Work instructions:
Where the records hold the string "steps", show the whole line it sits on.

Recorded data:
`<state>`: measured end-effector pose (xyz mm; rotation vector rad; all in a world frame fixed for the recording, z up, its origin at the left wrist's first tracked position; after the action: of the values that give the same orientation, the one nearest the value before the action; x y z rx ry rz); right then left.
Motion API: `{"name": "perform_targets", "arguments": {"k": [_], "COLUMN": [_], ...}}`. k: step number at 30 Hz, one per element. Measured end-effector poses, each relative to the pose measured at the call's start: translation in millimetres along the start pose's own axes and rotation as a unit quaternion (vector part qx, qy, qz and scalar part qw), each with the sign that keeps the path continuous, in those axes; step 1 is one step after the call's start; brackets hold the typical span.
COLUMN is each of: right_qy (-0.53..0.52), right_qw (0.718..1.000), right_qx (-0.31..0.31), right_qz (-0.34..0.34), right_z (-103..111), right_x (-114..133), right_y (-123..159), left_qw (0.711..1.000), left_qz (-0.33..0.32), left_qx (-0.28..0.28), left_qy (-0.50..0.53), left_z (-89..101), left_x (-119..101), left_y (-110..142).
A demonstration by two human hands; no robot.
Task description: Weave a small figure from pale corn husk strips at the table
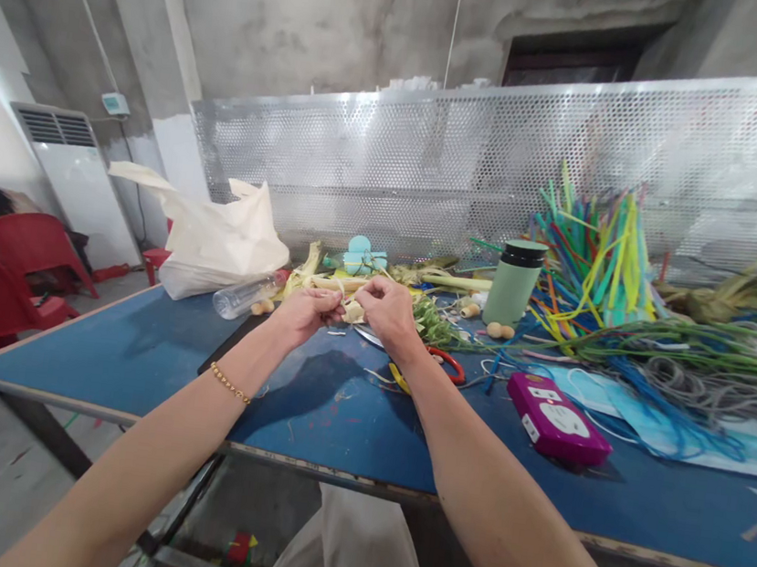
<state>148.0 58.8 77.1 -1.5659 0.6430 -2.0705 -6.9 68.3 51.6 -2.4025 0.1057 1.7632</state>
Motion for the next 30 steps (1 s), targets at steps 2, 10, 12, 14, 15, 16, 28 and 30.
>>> {"name": "perform_targets", "arguments": {"k": [2,10,12,14,15,16,28,30], "right_qy": [-0.001,0.009,0.013,0.015,0.01,-0.002,-0.112,-0.117], "right_qw": [1.0,0.999,0.999,0.999,0.999,0.998,0.99,0.989], "right_qx": [-0.007,0.014,0.029,0.032,0.041,0.059,0.067,0.065], "right_qz": [-0.005,-0.027,-0.041,-0.039,-0.033,-0.025,-0.052,-0.057], "right_z": [-0.5,1.5,4.2,5.9,5.8,5.1,-3.1,-4.5], "right_x": [-1.0,-6.0,-5.9,-5.3,-5.1,-5.2,-5.3,-4.1], "right_y": [-0.2,-3.7,-5.8,-7.3,-7.6,-7.7,-3.1,-1.8], "left_qw": [1.0,1.0,1.0,1.0,0.999,0.999,0.995,0.996], "left_qz": [-0.002,0.0,-0.001,-0.002,-0.002,-0.001,0.053,0.037], "left_qx": [0.003,-0.004,0.007,0.023,0.031,0.038,0.088,0.081], "left_qy": [0.0,0.011,0.003,-0.011,-0.019,-0.026,-0.017,-0.032], "left_z": [-0.9,-1.0,-0.6,-0.8,-1.1,-1.5,-10.7,-10.0], "left_x": [-0.2,0.1,1.2,2.8,3.6,4.1,-4.5,-3.0], "left_y": [0.3,0.7,0.7,0.8,1.0,1.4,14.0,12.6]}}
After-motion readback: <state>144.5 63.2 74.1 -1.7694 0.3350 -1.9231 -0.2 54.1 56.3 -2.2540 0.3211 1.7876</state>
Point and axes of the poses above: each hand's wrist, its own y-axis away from the middle knuckle, its own z-axis out of the back of the hand, x = y × z, the point moved 1 cm from there along -y, towards the middle knuckle, and after that the axes turned 6 degrees about z, right-handed, at the moved point
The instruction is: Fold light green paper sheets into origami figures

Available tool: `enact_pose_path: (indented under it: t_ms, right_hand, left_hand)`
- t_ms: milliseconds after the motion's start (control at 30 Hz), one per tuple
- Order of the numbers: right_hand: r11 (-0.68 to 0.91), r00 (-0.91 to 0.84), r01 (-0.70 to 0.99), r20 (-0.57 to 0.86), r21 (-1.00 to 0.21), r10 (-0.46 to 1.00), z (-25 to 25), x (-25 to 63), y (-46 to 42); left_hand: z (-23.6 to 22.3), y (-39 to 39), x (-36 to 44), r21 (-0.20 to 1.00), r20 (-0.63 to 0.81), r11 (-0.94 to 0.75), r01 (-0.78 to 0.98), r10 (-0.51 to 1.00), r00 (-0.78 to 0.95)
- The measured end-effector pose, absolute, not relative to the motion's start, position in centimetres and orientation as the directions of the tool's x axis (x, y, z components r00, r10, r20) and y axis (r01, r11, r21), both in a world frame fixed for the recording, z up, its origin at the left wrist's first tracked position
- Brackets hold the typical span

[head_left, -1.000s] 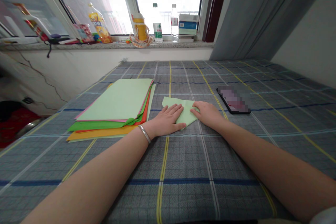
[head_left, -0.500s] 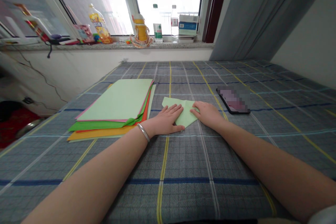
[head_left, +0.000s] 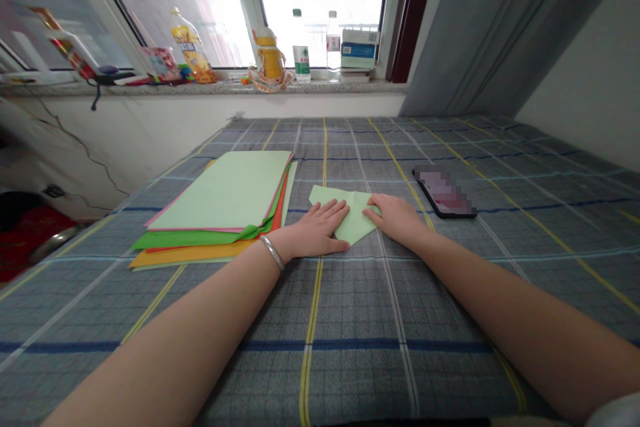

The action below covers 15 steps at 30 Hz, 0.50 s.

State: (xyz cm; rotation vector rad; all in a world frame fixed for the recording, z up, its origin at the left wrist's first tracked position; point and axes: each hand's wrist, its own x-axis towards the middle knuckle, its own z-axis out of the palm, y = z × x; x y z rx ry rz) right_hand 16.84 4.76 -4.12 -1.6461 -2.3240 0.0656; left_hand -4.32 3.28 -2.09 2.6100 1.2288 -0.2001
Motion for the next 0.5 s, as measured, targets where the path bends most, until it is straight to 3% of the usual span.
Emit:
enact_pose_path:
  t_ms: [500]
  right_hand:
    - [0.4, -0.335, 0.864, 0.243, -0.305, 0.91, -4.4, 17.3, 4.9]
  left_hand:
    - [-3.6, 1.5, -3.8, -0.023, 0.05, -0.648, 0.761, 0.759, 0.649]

Task result:
Motion for the next 30 steps (1 s), targets at steps 2, 10, 12, 14, 15, 16, 28 and 30.
The action below covers 15 steps at 30 Hz, 0.50 s.

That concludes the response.